### About this exercise
The answer should be every line below, retyped exactly.

### Data
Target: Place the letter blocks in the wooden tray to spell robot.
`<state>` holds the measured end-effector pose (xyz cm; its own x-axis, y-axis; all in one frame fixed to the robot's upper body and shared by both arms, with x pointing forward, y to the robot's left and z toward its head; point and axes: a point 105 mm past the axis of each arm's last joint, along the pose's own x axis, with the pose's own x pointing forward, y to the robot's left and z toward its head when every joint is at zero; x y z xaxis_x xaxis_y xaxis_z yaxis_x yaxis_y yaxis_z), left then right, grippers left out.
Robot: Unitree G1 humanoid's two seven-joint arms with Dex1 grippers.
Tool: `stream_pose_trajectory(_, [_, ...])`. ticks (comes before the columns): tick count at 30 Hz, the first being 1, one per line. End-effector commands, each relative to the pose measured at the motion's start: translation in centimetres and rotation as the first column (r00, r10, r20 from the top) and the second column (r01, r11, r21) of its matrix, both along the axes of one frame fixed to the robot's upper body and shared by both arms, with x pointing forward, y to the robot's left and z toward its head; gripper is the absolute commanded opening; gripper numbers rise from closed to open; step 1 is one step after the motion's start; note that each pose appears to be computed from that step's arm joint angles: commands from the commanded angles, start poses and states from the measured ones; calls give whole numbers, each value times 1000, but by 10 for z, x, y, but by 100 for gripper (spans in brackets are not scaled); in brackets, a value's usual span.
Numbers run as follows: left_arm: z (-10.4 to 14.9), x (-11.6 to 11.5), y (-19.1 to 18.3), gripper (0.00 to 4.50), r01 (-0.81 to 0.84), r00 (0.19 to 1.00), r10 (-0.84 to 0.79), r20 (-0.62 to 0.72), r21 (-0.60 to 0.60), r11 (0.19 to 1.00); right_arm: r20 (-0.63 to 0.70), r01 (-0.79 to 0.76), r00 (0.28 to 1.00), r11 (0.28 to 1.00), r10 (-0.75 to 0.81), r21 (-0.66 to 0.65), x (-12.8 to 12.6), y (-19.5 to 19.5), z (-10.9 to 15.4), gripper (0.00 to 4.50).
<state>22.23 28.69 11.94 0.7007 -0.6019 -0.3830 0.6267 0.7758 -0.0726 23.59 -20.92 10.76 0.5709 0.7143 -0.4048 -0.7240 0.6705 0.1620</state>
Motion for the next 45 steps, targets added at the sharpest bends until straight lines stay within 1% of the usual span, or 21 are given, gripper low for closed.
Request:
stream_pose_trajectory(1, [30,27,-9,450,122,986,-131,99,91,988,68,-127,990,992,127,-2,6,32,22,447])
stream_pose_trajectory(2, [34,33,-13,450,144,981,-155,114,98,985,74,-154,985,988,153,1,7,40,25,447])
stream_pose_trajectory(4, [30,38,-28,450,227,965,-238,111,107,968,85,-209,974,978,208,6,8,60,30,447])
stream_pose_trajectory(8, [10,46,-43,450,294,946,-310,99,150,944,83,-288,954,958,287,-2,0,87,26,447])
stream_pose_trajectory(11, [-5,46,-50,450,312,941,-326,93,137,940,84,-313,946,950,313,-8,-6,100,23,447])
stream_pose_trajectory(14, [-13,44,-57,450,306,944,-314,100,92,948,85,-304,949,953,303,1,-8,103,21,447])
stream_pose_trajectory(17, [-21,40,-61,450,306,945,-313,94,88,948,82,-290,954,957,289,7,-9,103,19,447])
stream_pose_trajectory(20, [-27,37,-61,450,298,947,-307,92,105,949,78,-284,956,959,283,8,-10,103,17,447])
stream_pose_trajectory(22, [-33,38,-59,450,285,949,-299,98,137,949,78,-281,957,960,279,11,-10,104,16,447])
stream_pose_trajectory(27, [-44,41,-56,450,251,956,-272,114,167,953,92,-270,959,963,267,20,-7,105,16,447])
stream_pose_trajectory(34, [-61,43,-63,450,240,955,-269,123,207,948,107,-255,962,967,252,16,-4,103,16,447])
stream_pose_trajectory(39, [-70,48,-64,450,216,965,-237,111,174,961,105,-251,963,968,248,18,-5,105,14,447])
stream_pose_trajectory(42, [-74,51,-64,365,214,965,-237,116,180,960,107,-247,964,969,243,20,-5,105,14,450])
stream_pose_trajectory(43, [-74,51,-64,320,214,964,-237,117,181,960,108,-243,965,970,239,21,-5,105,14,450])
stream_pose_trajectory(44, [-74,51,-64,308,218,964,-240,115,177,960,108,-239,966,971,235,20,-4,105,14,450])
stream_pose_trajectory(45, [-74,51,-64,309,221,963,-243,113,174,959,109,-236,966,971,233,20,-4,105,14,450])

### Solution below
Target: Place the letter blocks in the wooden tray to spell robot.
`<state>` holds the measured end-effector pose (xyz cm; its own x-axis, y-axis; all in one frame fixed to the robot's upper body and shared by both arms, with x pointing forward, y to the robot's left and z toward its head; point and axes: a point 105 mm past the axis of each arm's last joint, along the pose's own x axis, with the pose's own x pointing forward, y to the robot's left and z toward its head when every joint is at zero; x y z xaxis_x xaxis_y xaxis_z yaxis_x yaxis_y yaxis_z), left then right, grippers left out.
Robot: Unitree G1 humanoid's two seven-joint arms with Dex1 grippers.
Tool: `stream_pose_trajectory(_, [_, ...])`. ticks (comes before the columns): tick count at 30 Hz, the first being 1, one per line. End-effector commands, each relative to the pose measured at the motion's start: translation in centimetres and rotation as the first column (r00, r10, r20 from the top) and the second column (r01, r11, r21) of its matrix, both along the axes of one frame fixed to the robot's upper body and shared by both arms, with x pointing forward, y to the robot's left and z toward its head; gripper is the absolute commanded opening; gripper numbers rise from closed to open; step 1 is one step after the motion's start; note that each pose appears to be computed from that step's arm joint angles: commands from the commanded angles, start poses and states from the measured ones; calls give whole numbers, each value times 1000, but by 10 for z, x, y, but by 100 for gripper (spans in brackets are not scaled); in brackets, a value's usual span.
Numbers run as follows: left_arm: z (-10.4 to 14.9), x (-11.6 to 11.5), y (-19.1 to 18.3), gripper (0.00 to 4.50), r01 (-0.81 to 0.84), r00 (0.19 to 1.00), r10 (-0.84 to 0.79), r20 (-0.62 to 0.72), r21 (-0.60 to 0.60), r11 (0.19 to 1.00); right_arm: r20 (-0.63 to 0.70), r01 (-0.79 to 0.76), r00 (0.28 to 1.00), r11 (0.28 to 1.00), r10 (-0.75 to 0.81), r21 (-0.66 to 0.65), x (-12.8 to 12.6), y (-19.5 to 19.5), z (-10.9 to 15.4), gripper (0.00 to 4.50).
<state>22.23 28.69 11.94 0.7007 -0.6019 -0.3830 0.6267 0.7758 -0.0726 23.59 -20.92 10.76 0.5709 0.7143 -0.4048 -0.7240 0.6705 0.1620</state>
Motion for the next 45 steps, targets added at the sharpest bends until straight lines stay within 1% of the usual span, or 21 are given, gripper low for closed.
Request:
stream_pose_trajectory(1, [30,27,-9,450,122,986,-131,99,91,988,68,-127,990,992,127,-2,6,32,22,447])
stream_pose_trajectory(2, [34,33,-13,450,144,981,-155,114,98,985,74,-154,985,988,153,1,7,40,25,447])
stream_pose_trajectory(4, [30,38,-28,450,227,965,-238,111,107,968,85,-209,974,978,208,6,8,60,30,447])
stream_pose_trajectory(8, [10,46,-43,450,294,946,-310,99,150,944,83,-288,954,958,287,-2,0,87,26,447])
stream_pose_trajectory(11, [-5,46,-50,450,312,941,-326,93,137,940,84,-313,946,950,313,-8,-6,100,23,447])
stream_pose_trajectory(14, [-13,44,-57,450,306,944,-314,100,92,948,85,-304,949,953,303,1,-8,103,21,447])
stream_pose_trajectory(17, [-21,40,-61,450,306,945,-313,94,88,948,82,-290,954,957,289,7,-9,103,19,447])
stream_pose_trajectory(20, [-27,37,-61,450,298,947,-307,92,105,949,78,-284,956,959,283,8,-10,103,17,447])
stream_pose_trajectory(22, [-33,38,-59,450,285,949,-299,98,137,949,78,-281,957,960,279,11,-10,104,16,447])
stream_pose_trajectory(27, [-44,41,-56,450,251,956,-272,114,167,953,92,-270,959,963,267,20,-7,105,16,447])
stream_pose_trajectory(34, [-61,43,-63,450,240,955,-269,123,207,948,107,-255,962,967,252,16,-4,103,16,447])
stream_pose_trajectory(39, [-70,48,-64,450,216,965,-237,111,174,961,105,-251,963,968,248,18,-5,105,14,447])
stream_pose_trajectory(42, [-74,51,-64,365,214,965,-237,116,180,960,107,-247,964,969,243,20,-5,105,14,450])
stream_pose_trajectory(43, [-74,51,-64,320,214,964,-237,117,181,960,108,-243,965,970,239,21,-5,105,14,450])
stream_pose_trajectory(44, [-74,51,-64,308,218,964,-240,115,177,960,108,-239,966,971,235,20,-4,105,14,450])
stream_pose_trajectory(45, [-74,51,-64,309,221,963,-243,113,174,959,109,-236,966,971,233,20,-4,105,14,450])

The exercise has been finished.